Amazon's mobile app also crops images differently than desktop. Test your images on an actual phone before publishing. The center of your image gets the most visibility on mobile.

Common mistakes

Too much text. Your infographic is an image, not a document. If it has more than 30 words, you've gone too far.

Low resolution. Blurry images kill trust instantly. Always design at 2000×2000px minimum. Amazon's zoom feature means shoppers will see every pixel.

Inconsistent style. Each image looking different (different fonts, colors, layouts) makes your listing feel unprofessional. Pick a style and stick with it across all 7 images.

Feature-focused copy. "18/8 stainless steel" means nothing to most shoppers. "Keeps drinks ice-cold for 24 hours" tells them why they should care.

Ignoring competitor images. If every competitor shows a size comparison and you don't, shoppers will choose the listing that answers their size question. Analyze what the top 5 competitors show and match or exceed it.

Plan your image stack with AI

Jarvio can analyze competitor image stacks, identify gaps in your visual strategy, and write all the text overlay copy for your infographic images. Start with a competitive analysis, then build your image plan:

Jarvio
Plan infographic images for my bamboo cutting board listing.
Analyzing your top 5 competitors' image stacks... Gaps I found: none of your competitors show a size comparison with common kitchen items. Only 1 shows the groove depth clearly. None highlight the antimicrobial properties of bamboo. Recommended 7-image stack: Image 1 (Main): Clean product shot on white, board at angle showing grain and thickness. Image 2 (Lifestyle): Board on marble counter with fresh vegetables, warm lighting. Image 3 (Feature infographic): 4 callouts — juice groove depth, handle grip, board thickness, bamboo grain. Use thin lines pointing to product photo. Image 4 (Size comparison): Board next to a dinner plate and chef's knife for scale. Include dimensions overlay. Image 5 (Use cases): 3-panel — chopping vegetables, serving cheese, prep station. Light text overlay for each. Image 6 (Material infographic): Bamboo vs. plastic vs. glass comparison. Icons for durability, knife safety, hygiene, eco-friendliness. Image 7 (What's in the box): Board, care card, gift box. Clean layout. I'll write all text overlays and provide exact callout copy. Want me to proceed?

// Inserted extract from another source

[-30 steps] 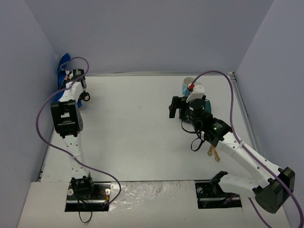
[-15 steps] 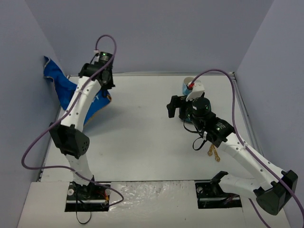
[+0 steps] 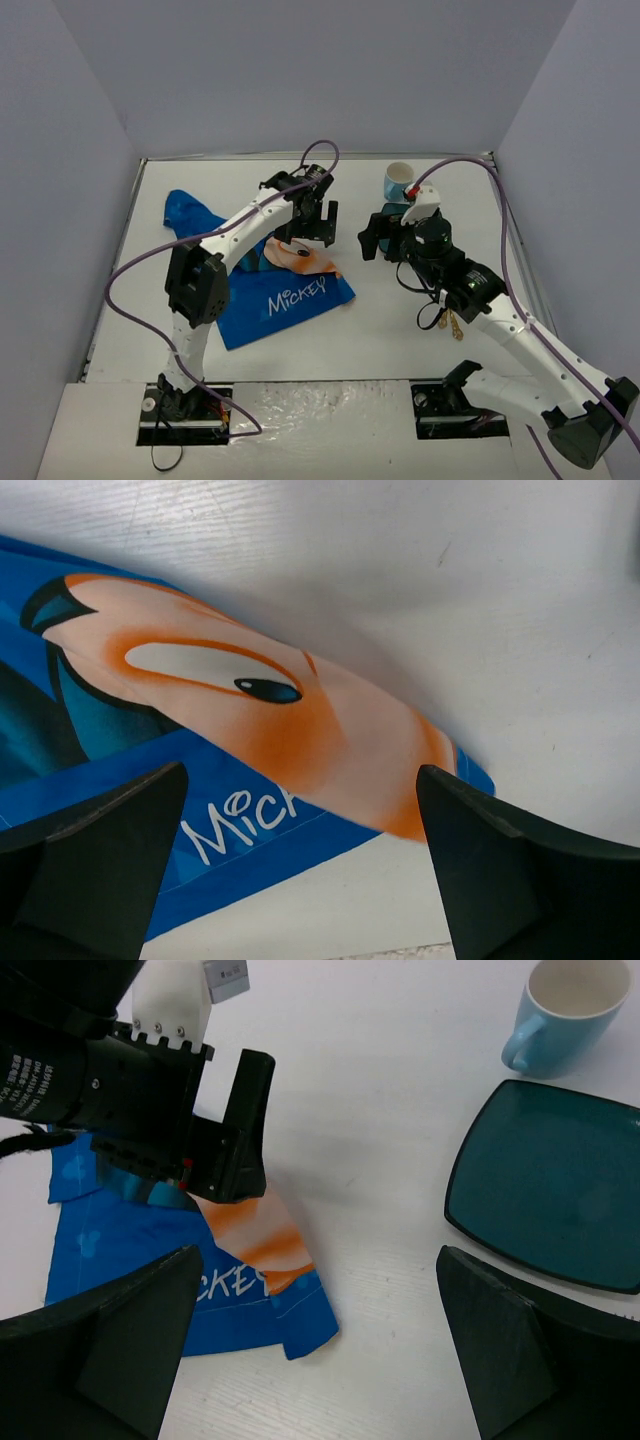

Frequently asked questions

How many infographic images should I have?
Include 2-3 infographic-style images in your 7-image stack. Mix them with lifestyle shots, a size comparison, and your main product photo for variety.
Should I hire a designer for infographic images?
For your top-selling products, yes. For lower-volume products, Canva templates and AI-assisted design can produce solid results at a fraction of the cost.
What text should go on infographic images?
Short, benefit-focused callouts. '16% Harder Than Maple' beats 'Made From Premium Bamboo.' Use 3-5 callouts per image maximum. Less is more.
Do infographic images affect ranking?
Not directly. But they significantly impact conversion rate, and conversion rate is a major ranking factor. Better images → more sales → higher rank.
What dimensions should Amazon infographic images be?
Amazon recommends at least 1600×1600px (minimum 1000×1000). Square format (1:1) works best across desktop and mobile. Design at 2000×2000 for maximum quality.